Alive: John Williams
Dead: Leonard Bernstein


----------



## Guy Bacos (May 1, 2010)

Nick Batzdorf @ Sat May 01 said:


> Does Vanessa Williams count as a composer?



I guess so :shock:


----------



## Guy Bacos (May 1, 2010)

nikolas @ Sat May 01 said:


> Dead: Messiaen
> Alive: Jonny Greenwood (honestly. I just love the things he's being doing and either way an hour will go by with things like "I love what you've done with...", and I really want to talk about Radiohead and his time as a resident composer and so on...

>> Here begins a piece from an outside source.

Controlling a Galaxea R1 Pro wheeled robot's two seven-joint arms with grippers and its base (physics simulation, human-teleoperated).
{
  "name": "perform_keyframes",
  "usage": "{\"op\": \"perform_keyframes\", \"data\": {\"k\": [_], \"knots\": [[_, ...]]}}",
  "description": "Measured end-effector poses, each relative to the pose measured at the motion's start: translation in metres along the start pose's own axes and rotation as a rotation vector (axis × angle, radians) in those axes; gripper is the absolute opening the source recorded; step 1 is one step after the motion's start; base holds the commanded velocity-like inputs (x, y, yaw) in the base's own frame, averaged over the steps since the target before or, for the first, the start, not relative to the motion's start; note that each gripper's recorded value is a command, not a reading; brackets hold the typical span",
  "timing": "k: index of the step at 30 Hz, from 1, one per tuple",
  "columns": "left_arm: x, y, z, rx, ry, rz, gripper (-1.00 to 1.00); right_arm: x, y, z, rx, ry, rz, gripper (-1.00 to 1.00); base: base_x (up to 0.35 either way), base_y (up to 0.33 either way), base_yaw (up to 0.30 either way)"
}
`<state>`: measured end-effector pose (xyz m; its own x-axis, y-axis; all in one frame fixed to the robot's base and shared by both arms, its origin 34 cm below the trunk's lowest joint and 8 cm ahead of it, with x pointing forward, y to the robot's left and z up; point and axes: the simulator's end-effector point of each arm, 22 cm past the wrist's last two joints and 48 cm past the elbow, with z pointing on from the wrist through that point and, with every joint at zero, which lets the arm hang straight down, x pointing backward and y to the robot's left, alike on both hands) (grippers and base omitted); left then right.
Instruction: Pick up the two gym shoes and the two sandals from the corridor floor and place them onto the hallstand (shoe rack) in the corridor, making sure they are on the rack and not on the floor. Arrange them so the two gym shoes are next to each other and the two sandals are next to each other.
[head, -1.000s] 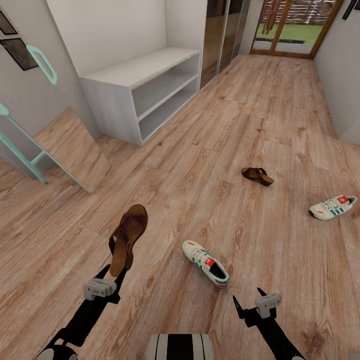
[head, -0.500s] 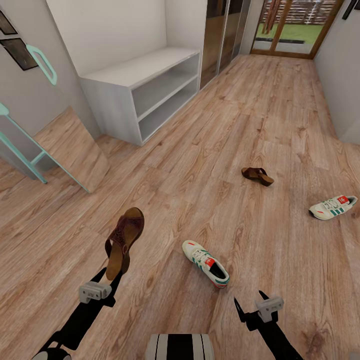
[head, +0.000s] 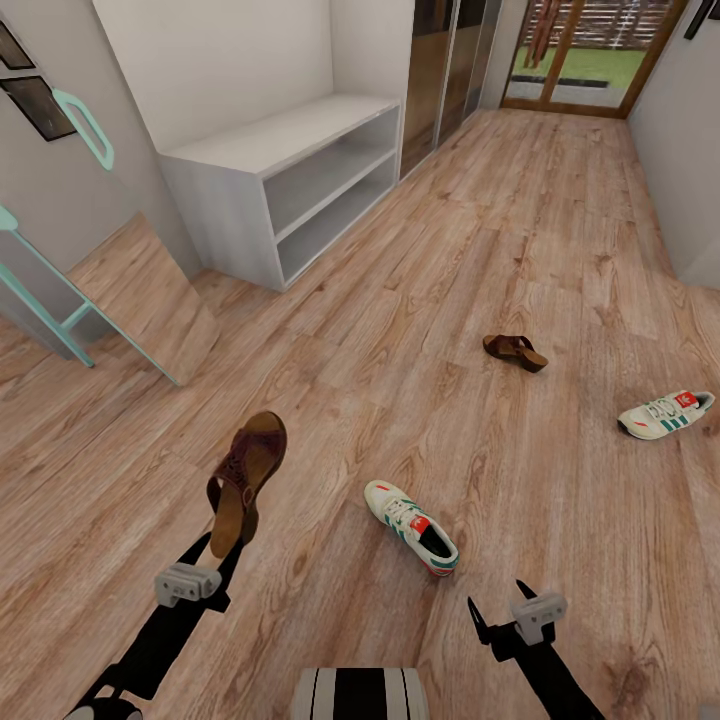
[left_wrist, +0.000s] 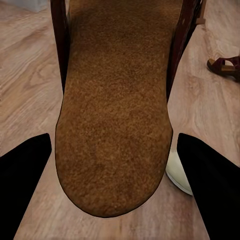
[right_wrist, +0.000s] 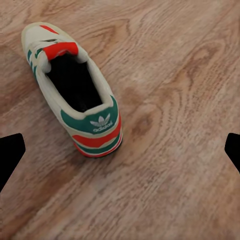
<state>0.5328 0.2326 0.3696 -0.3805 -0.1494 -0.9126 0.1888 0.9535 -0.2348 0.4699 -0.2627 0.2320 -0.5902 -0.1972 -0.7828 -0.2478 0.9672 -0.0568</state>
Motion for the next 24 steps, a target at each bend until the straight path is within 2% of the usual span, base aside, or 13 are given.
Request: {"op": "perform_keyframes", "data": {"k": [7,8,12,13,17,18,24], "knots": [[-0.002,0.001,-0.001,-0.001,-0.013,0.005,-1.00,-0.027,0.039,0.027,-0.094,-0.071,-0.039,1.00,0.000,0.000,0.000],[-0.002,0.001,-0.001,-0.001,-0.013,0.005,-1.00,-0.029,0.045,0.037,-0.105,-0.072,-0.039,1.00,0.000,0.000,0.000],[-0.002,-0.001,-0.001,0.003,-0.013,0.005,-1.00,-0.023,0.052,0.058,-0.116,-0.047,-0.033,1.00,0.000,0.000,0.000],[-0.002,-0.002,-0.001,0.005,-0.013,0.005,-1.00,-0.016,0.059,0.068,-0.134,-0.021,-0.036,1.00,0.000,0.000,0.000],[-0.002,-0.003,-0.001,0.008,-0.013,0.006,-1.00,-0.007,0.074,0.084,-0.184,0.015,-0.071,1.00,0.000,0.000,0.000],[-0.002,-0.003,-0.001,0.009,-0.013,0.006,-1.00,-0.007,0.078,0.089,-0.203,0.021,-0.093,1.00,0.000,0.000,0.000],[-0.002,-0.004,-0.001,0.010,-0.013,0.008,-1.00,-0.008,0.081,0.097,-0.227,0.024,-0.128,1.00,0.000,0.000,0.000]]}}
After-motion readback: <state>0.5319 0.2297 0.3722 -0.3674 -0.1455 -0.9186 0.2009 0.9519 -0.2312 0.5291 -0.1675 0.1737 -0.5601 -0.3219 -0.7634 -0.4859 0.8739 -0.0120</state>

Nikolas, were you hoping to go fishing with J Greenwood? :wink:


----------



## dcoscina (May 1, 2010)

Dead: Sergei Prokofiev
Alive: John Adams


----------



## Guy Bacos (May 1, 2010)

Dead: Chopin
Alive: Michel Legrand


----------



## choc0thrax (May 1, 2010)

*Alive*: *John Williams* - He's getting pretty old and I think I could physically intimidate him into coughing up some secret melodies I could steal.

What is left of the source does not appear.